Lysara met him in the northern lane, hands tucked into her sleeves, eyes like knots pulled tight. "You feel fit enough for fieldwork?" she asked without preamble.
Wenrel tried for a laugh and found it thin. "Fit enough to listen. Not to shout."
"Good." She looked past him at the terraces. "There's been movement in the southern rib. Merchants report small thefts — not of coin but of recollection. An old woman can't remember a child's name; a smith forgets the face of his wife for an hour and then recalls it wrong. Elaris thinks the lattice is redirecting fragments." Her gaze sharpened. "I want you to see them, not fight them. Learn their cadence."
Elaris was already waiting where the terrace narrowed into a tangle of ropewalks and stalls. She handed Wenrel a strip of Whisper Vine wound tight between finger and thumb, its leaves cold and still. "We'll take a sample and—" she hesitated, giving Wenrel a look that said the rest: measure, then anchor if necessary. No heroics.
They moved like that — quiet, practiced, listening for the tiny percussion the city made when it shifted its mind. The southern rib smelled of roasted grain and wet wood. Children chased each other between crates; an old merchant sorted beads as if trusting his hands to remember what his mind now doubted.
At the edge of the market, they found the first sign: a scatter of minuscule loops in the air, like dust motes arranged in filigree. Wenrel's fingers tingled. Threads, thin as hair, braided and unbraided themselves when he watched. When he leaned closer, one of the motes panicked and drew together into a shape — small as a fist, made entirely of woven light and memory. It blinked like an animal deciding whether a hand was friend or tool.
Elaris breathed, half delight, half fear. "Skeinlings," she said. "We suspected they existed — threads made animal, not animal made thread. They're attracted to strong anchors and to the leftover cadence of clever hands."
The creature hopped forward with a curious, feather-soft click and touched the edge of Wenrel's cloak with a filament tongue. In that touch Wenrel felt a surge: not his thought, but the echo of his thought rendered as color — the market bell when he was small, a laugh now dim. The skeinling drank in the memory like a moth at a candle.
It was beautiful and obscene at once. The old merchant's face went slack; for a breath he did not know his own name. Wenrel felt the anchor's echo react, tugged by the skeinling's hunger.
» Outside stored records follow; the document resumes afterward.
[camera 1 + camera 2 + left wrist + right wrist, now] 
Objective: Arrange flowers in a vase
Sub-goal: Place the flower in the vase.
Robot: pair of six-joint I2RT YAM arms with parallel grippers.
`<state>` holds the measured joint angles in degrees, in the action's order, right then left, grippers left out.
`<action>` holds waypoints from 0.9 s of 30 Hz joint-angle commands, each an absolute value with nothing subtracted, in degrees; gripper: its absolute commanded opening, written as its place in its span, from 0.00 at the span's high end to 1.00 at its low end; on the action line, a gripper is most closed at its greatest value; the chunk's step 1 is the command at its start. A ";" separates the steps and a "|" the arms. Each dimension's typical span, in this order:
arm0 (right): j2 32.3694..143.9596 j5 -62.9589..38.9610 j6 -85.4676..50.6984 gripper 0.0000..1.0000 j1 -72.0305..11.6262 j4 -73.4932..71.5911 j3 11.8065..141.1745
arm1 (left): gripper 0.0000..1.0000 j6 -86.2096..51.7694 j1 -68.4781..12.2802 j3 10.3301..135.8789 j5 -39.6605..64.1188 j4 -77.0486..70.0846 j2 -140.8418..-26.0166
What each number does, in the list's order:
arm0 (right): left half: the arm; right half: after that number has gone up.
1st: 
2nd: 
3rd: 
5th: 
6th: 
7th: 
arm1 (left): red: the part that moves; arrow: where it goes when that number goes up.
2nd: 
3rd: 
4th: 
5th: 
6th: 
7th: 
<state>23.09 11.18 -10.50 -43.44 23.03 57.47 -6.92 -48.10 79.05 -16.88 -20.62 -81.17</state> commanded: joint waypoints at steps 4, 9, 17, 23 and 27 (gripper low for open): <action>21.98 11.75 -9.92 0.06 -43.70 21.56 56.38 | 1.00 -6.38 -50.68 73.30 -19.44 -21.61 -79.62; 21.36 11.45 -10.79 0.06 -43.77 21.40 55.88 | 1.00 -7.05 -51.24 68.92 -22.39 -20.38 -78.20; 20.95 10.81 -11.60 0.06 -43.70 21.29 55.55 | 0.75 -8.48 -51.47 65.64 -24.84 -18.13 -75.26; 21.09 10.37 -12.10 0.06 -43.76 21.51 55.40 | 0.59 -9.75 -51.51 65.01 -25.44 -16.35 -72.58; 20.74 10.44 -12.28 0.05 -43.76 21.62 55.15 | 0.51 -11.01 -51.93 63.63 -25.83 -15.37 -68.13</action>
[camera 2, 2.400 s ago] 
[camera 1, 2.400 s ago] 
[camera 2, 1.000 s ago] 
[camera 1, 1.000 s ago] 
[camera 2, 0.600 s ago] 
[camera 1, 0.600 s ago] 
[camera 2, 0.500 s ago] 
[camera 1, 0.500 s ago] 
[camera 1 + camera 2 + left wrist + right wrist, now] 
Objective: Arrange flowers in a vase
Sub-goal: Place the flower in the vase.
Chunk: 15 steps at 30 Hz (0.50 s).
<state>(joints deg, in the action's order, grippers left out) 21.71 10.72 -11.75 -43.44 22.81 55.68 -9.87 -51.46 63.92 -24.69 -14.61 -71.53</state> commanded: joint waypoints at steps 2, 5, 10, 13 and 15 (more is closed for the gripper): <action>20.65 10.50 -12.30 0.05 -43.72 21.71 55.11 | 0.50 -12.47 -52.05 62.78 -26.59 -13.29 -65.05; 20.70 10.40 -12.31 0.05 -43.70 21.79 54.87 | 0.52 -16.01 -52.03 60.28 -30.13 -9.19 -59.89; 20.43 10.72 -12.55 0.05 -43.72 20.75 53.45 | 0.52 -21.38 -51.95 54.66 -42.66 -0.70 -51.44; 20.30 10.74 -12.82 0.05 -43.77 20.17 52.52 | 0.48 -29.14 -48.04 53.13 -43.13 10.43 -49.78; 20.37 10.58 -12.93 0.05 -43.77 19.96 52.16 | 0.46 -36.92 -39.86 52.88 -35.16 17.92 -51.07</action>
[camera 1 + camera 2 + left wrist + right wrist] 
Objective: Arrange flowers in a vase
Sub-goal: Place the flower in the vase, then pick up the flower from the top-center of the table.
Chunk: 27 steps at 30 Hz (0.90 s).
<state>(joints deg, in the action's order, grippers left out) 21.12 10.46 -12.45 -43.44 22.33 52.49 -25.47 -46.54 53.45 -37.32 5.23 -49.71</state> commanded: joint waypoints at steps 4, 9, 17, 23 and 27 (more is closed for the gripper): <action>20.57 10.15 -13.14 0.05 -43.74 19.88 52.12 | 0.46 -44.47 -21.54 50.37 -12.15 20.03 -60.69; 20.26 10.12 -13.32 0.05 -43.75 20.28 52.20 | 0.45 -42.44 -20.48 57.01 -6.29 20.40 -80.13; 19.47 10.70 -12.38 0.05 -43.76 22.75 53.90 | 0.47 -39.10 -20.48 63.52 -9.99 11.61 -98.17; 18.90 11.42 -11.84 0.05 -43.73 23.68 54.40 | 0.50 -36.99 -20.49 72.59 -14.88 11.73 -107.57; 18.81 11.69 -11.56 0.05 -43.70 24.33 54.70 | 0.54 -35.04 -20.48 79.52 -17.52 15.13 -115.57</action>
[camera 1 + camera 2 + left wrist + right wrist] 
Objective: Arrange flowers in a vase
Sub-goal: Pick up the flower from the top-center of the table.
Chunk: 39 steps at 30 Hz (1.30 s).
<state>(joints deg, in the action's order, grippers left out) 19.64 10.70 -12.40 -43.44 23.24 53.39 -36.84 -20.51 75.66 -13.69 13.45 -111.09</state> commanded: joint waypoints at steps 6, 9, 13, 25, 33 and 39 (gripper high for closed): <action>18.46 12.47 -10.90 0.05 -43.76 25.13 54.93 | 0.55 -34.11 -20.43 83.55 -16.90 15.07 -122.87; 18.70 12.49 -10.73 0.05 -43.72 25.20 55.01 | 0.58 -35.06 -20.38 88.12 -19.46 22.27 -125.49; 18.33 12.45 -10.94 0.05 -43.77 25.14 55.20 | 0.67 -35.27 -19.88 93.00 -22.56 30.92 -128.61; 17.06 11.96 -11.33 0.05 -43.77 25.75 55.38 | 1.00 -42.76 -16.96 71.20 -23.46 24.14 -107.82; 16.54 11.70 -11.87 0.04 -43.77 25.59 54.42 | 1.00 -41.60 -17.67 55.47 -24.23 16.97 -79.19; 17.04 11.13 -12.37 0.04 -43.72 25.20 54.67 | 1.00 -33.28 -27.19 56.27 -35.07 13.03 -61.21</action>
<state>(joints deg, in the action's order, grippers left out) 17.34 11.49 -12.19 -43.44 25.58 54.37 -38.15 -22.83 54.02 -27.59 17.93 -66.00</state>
It would not break the city, he knew — skeinlings were scavengers of resonance, not predators — but left unchecked they braided wrong memories into a person until the person no longer trusted what was theirs.
Wenrel stepped forward. The rules rose in him like a tide: perception first, interference second, anchor last. He reached for the skeinling's thread, gentle as a fisherman taking a knot, and found the weave was more complex than strand and pulse. The creature's being comprised not only of human recollection but of city-lore, of market rhythms, of weather patterns — a patchwork stitched across Sunspire's terraces. The skeinling was a small loom.
Elaris whispered, "They aren't malicious. But they're drawn to our work. Someone has baited them."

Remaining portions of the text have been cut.